> _What you need to do_: Write out exactly the lines below that run from the one containing "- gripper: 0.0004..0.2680" through the one containing "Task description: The", both included, with no other lines.

________________________

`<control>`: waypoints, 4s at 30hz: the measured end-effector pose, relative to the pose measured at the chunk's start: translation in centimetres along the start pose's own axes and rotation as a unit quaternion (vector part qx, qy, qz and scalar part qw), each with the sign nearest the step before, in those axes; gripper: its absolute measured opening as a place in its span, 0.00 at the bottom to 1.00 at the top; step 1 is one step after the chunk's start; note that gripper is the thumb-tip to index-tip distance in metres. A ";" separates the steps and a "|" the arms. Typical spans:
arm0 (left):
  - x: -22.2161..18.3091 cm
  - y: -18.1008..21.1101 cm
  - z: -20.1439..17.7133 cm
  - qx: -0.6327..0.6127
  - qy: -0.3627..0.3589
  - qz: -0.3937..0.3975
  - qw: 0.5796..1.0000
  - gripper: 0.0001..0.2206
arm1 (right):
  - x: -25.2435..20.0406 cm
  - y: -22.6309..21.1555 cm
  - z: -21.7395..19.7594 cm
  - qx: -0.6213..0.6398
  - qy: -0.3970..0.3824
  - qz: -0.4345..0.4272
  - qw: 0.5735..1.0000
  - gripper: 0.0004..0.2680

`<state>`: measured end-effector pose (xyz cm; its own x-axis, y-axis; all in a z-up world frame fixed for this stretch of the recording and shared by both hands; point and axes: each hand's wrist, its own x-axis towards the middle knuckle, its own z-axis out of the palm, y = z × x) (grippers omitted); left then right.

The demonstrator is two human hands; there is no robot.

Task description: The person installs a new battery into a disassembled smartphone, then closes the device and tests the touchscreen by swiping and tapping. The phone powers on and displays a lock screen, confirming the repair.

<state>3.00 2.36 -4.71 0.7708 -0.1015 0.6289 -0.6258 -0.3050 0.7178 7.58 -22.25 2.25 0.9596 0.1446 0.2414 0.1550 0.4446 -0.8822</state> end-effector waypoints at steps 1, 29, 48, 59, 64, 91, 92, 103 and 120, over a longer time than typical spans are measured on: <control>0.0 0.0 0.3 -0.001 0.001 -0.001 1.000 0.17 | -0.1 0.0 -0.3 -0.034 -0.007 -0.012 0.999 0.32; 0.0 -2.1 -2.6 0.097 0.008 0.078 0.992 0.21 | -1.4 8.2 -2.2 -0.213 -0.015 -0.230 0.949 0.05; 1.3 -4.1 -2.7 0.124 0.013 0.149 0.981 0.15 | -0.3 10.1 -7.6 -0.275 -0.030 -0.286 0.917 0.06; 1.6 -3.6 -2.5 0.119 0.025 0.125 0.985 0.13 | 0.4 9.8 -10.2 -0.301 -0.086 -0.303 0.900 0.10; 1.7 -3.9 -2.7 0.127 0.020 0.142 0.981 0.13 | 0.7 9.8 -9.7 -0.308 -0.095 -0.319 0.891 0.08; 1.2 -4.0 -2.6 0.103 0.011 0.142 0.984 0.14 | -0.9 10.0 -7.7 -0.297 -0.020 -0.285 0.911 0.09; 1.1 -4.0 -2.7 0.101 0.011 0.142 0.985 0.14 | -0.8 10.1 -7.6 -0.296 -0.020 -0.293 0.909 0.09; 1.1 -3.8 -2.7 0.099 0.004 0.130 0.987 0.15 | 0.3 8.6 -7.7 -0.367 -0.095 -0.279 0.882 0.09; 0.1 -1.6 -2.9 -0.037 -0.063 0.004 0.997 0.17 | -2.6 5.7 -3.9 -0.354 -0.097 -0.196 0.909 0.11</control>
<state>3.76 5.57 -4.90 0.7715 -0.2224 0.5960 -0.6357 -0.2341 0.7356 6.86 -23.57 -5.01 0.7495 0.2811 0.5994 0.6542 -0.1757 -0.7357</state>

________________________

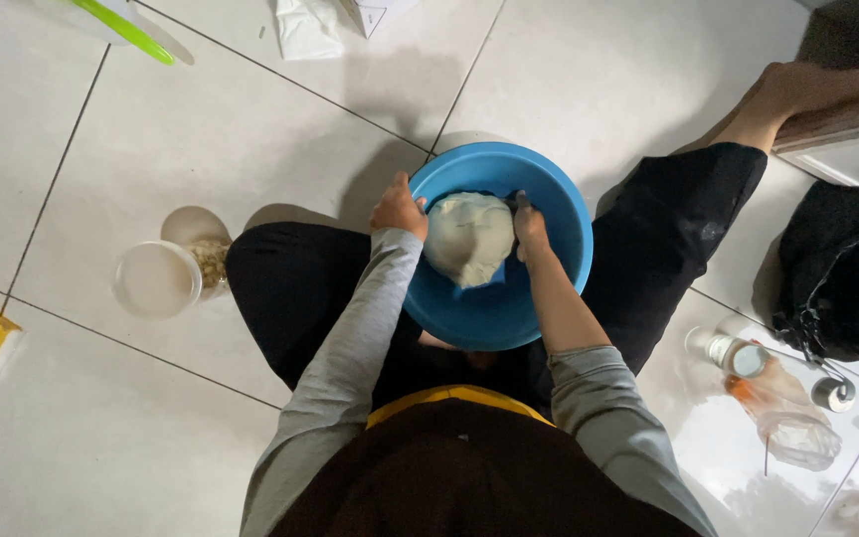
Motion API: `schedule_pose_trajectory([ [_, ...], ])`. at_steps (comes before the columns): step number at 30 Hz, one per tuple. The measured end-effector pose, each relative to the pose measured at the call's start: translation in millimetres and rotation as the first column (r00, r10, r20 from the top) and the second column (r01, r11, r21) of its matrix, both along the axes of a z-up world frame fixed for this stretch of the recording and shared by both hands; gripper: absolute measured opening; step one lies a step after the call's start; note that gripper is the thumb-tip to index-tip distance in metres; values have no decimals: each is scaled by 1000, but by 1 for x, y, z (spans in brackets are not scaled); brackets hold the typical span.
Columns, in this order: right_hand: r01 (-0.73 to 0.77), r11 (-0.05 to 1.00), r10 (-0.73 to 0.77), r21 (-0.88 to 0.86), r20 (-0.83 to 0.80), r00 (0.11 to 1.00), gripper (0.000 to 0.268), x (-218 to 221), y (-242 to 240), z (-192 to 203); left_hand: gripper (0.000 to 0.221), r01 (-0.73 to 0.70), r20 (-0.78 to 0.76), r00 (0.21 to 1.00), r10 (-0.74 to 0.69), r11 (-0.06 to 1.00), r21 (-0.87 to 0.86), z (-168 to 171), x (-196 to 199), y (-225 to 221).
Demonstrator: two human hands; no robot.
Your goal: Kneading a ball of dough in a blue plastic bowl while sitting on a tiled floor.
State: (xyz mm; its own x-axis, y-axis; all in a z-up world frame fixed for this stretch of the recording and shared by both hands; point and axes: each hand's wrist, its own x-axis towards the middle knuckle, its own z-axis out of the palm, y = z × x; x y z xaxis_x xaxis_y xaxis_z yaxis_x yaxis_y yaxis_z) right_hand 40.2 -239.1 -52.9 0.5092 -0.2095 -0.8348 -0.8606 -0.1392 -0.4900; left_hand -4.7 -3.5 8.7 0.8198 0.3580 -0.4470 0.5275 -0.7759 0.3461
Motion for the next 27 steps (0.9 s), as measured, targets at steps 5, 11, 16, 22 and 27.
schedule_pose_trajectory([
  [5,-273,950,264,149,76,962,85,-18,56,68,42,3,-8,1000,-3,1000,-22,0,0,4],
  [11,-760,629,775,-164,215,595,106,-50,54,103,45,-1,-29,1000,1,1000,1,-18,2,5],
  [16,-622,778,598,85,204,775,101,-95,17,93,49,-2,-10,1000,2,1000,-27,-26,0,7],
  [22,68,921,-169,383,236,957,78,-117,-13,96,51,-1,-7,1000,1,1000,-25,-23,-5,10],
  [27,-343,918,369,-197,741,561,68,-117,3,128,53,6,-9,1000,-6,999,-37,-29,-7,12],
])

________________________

> _Output below_:
  - gripper: 0.0004..0.2680

`<state>`: measured end-effector pose (xyz cm; its own x-axis, y-axis; all in a z-up world frame fixed for this stretch of the recording and shared by both hands; point and axes: each hand's wrist, its own x-axis towards the middle knuckle, its own z-axis out of the palm, y = z × x) (grippers omitted); left then right.

The demonstrator is two human hands; there is no robot.

Task description: The person installs a new battery into a disassembled smartphone, then closes the device and tests the touchscreen by swiping and tapping. The phone powers on and displays a lock screen, confirming the repair.

This exercise is now done.